EXERCISE DESCRIPTION.
Scan the entries below for the word "camera". Copy each line that has it.

DATA FOR REVIEW.
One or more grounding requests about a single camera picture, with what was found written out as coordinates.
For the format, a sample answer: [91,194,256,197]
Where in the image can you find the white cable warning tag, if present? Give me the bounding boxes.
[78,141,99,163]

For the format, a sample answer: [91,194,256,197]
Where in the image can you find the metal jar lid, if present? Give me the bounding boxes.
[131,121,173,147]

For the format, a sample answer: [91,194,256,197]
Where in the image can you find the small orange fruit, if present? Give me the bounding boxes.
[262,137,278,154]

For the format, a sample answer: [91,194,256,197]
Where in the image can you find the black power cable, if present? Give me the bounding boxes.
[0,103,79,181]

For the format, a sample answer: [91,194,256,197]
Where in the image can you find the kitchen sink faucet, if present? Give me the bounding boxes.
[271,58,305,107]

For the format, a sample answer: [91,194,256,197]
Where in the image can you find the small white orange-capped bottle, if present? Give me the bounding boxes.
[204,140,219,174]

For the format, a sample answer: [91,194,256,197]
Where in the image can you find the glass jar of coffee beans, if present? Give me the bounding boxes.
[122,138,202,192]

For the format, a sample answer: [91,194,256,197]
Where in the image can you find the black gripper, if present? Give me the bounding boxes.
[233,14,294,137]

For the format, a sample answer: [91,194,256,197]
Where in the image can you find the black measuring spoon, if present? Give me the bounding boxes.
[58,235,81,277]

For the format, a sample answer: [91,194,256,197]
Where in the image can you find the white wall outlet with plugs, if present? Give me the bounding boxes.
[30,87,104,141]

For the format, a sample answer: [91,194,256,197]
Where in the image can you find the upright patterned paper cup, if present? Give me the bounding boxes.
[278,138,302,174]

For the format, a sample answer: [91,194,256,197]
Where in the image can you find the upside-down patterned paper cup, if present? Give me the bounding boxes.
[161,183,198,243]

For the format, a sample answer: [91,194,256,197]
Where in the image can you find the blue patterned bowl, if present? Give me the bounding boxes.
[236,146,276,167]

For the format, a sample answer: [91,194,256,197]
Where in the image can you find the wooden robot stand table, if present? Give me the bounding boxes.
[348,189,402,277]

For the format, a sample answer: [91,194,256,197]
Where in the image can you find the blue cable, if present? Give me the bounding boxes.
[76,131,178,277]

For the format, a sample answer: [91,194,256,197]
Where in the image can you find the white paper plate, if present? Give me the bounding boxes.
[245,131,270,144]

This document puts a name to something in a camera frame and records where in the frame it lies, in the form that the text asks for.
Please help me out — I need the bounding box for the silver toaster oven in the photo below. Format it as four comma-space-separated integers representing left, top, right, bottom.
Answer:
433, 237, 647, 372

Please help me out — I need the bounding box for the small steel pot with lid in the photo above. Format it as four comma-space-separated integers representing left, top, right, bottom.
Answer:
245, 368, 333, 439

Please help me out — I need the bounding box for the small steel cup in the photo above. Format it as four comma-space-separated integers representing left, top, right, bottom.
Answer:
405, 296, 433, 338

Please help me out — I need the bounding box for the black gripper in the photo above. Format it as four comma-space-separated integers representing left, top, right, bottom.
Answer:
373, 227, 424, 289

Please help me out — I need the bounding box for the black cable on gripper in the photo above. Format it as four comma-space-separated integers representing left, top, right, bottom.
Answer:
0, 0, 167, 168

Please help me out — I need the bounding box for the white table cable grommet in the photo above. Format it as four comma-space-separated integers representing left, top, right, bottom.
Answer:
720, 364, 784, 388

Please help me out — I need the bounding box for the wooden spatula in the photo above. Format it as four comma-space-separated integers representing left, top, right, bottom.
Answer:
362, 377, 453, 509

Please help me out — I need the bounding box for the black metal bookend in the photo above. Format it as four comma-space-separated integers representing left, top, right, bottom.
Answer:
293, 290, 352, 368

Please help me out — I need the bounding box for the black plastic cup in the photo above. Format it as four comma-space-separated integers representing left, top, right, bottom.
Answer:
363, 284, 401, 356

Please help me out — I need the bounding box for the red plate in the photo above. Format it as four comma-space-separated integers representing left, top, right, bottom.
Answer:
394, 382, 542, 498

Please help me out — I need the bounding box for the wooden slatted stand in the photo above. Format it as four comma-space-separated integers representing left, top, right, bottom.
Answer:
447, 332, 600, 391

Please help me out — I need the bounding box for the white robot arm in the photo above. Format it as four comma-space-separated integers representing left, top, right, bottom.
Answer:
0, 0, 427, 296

TASK RESULT.
One or more grounding requests about a single camera picture, with what was found written out as coordinates.
This document puts a name to something in a camera frame and records where in the frame it lies, in the form that the text asks for.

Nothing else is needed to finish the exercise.